How to classify and cluster this time series data

4

5

I have post already the question few months ago about my project that I'm starting to work on. This post can be see here: Human activity recognition using smartphone data set problem

Now, I know this is based around multivariate time series analysis and tasks are to classify and cluster the data. I have gathered some materials (e-books, tutorials etc.) on this but still can't see a more detailed picture of how even I should start. Here's the tutorial that looks like it might be helpful but the thing is my data looks differently and I'm not really sure if this can be applied to my work.

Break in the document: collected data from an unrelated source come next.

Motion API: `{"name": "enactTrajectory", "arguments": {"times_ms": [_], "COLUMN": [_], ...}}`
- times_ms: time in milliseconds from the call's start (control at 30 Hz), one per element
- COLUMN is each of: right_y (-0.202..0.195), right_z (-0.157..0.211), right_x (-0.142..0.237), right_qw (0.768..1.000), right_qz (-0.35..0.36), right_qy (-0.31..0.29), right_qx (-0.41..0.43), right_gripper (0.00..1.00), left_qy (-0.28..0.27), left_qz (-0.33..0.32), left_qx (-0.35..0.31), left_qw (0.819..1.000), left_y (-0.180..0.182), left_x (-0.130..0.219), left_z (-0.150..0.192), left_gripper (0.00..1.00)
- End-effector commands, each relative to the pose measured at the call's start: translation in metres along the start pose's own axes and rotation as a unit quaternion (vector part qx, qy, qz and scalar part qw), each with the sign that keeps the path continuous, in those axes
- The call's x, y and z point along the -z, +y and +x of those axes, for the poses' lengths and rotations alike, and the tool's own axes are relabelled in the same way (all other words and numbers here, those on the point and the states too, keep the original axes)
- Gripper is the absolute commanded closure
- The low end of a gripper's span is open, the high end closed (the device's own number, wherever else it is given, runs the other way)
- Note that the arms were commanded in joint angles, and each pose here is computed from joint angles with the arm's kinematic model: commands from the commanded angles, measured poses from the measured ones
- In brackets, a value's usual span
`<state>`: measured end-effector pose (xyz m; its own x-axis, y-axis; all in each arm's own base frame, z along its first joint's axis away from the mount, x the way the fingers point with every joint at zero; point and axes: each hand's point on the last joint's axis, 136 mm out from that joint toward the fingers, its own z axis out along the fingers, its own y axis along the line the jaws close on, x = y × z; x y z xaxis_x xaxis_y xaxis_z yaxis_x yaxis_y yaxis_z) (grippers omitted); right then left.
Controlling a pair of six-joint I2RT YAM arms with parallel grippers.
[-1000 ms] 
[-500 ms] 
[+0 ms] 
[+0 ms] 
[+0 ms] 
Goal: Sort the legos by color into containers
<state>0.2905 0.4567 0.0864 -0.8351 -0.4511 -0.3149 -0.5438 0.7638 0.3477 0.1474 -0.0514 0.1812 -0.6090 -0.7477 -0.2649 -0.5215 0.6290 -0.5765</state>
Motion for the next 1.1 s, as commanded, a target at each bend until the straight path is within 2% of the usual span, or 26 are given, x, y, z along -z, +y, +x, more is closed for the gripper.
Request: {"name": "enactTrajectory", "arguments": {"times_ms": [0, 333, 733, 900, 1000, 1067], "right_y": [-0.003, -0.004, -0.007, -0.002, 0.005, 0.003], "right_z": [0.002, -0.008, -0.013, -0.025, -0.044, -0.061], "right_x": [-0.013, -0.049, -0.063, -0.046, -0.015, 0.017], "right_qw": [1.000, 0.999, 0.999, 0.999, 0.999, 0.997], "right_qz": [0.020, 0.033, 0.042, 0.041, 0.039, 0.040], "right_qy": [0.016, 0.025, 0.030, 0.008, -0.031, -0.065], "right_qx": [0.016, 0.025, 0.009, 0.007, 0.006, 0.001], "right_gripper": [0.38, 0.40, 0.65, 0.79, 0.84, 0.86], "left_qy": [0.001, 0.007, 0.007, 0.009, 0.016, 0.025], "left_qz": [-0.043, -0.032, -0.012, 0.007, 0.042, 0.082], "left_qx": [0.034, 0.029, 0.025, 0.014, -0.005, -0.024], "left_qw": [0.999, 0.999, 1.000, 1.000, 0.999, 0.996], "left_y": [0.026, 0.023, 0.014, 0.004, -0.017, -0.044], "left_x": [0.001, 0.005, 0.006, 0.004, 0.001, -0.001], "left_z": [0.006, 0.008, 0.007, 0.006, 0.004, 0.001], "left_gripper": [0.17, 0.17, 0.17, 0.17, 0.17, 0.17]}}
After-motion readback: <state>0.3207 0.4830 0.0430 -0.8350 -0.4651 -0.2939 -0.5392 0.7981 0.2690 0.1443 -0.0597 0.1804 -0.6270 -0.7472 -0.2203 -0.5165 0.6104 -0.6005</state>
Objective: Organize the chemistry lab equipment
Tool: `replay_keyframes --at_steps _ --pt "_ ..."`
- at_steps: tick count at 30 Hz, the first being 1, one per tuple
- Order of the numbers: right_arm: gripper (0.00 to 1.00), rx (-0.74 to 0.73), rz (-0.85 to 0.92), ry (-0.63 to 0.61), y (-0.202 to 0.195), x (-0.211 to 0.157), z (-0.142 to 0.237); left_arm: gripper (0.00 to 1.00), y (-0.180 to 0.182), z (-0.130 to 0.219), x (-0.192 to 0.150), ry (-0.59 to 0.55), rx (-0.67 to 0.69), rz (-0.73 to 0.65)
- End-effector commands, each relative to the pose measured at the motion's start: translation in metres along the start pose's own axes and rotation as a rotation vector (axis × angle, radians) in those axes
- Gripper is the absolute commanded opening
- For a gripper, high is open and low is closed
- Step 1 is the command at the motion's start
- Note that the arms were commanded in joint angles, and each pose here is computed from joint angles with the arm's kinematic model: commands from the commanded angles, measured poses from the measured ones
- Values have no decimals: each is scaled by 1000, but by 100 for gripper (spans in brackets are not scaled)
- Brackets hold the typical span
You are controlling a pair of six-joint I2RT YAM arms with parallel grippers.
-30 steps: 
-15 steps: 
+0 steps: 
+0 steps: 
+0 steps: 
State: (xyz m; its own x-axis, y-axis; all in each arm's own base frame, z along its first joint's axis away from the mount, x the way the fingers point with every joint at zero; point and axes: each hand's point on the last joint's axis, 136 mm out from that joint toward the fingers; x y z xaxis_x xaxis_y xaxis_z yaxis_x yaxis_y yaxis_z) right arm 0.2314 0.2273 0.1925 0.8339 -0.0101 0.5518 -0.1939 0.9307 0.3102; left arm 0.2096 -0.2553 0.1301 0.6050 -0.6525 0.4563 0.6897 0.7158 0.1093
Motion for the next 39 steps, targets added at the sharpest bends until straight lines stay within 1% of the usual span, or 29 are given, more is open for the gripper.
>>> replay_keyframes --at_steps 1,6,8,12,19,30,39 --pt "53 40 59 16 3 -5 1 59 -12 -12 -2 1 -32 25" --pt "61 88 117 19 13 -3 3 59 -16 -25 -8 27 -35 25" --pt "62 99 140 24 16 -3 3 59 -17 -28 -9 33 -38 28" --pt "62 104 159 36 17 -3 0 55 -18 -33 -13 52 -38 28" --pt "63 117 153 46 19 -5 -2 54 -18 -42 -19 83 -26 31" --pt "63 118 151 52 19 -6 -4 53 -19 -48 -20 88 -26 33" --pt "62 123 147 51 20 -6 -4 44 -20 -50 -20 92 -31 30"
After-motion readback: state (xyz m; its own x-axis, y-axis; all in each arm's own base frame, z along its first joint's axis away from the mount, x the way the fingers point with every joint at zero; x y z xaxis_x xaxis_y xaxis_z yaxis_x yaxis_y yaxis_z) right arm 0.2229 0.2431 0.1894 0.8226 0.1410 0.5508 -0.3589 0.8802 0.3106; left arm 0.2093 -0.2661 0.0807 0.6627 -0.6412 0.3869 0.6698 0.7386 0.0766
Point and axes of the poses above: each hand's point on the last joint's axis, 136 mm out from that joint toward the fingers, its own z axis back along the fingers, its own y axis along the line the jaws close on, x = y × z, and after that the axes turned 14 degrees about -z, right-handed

http://little-book-of-r-for-multivariate-analysis.readthedocs.org/en/latest/src/multivariateanalysis.html#scatterplots-of-the-principal-components

So basically, my questions are:

How I can start on some very basic analysis? How to read data so it any meaning for me. Any tips and advises will be much appreciated! Note: I'm just the beginner in data science.

Jakubee

Posted 2014-09-28T12:51:43.823

Reputation: 401

Question was closed 2021-02-12T14:22:38.760

1Can you repost the important details in this question? e.g. what's the data look like, where'd it come from, is it labeled, etc. – gallamine – 2014-10-01T14:43:41.097

Answers

4

I have shared a number of resources on time series classification and clustering in one of my recent answers here on Data Science StackExchange: https://datascience.stackexchange.com/a/3764/2452. Hopefully, you will find them relevant to this question and useful.

Aleksandr Blekh

Posted 2014-09-28T12:51:43.823

Reputation: 6 438

1you are blessing in life - Really beautifully written. Working on something similar and really helped me a lot – Hardik Gupta – 2018-02-15T07:01:47.897

2@Hardikgupta Thank you for kind words. I'm happy that my answers are helpful. – Aleksandr Blekh – 2018-02-15T07:27:13.897

2

How I can start on some very basic analysis?

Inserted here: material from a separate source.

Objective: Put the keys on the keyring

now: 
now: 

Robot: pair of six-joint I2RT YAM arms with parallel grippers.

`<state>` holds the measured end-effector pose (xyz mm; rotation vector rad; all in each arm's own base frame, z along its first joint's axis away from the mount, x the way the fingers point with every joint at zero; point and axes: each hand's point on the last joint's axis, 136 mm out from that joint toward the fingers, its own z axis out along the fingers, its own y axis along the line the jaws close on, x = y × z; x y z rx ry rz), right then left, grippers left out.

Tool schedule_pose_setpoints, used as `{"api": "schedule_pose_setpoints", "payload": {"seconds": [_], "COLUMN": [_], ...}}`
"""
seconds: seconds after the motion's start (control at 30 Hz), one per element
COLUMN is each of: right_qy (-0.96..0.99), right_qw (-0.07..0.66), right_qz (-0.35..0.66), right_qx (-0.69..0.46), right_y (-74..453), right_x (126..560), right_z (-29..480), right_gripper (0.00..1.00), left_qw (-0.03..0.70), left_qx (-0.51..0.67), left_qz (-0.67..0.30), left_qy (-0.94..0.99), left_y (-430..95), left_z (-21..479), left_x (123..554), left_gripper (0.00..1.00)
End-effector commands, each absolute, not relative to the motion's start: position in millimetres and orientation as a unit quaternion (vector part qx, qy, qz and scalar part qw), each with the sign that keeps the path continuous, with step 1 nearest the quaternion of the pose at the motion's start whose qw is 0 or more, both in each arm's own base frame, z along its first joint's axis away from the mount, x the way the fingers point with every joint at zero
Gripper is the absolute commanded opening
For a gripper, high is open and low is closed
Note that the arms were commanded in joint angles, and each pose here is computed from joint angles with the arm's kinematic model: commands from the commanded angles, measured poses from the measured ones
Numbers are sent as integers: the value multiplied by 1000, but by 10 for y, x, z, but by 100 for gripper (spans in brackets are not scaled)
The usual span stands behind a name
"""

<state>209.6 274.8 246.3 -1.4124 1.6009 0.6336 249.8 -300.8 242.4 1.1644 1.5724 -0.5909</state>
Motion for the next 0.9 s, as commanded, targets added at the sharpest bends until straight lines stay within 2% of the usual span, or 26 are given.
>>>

Take your labeled data and compute histograms of the values for each of the sets. Plot these and visually see if there's any differences. Also compute the mean and variance of each of the different labeled sets and see if there are differences.

If it's timeseries data, take small (overlapping) windows of time and compute various metrics - min, max, variance, mean, for instance - and use that as input to a classifier.

gallamine

Posted 2014-09-28T12:51:43.823

Reputation: 408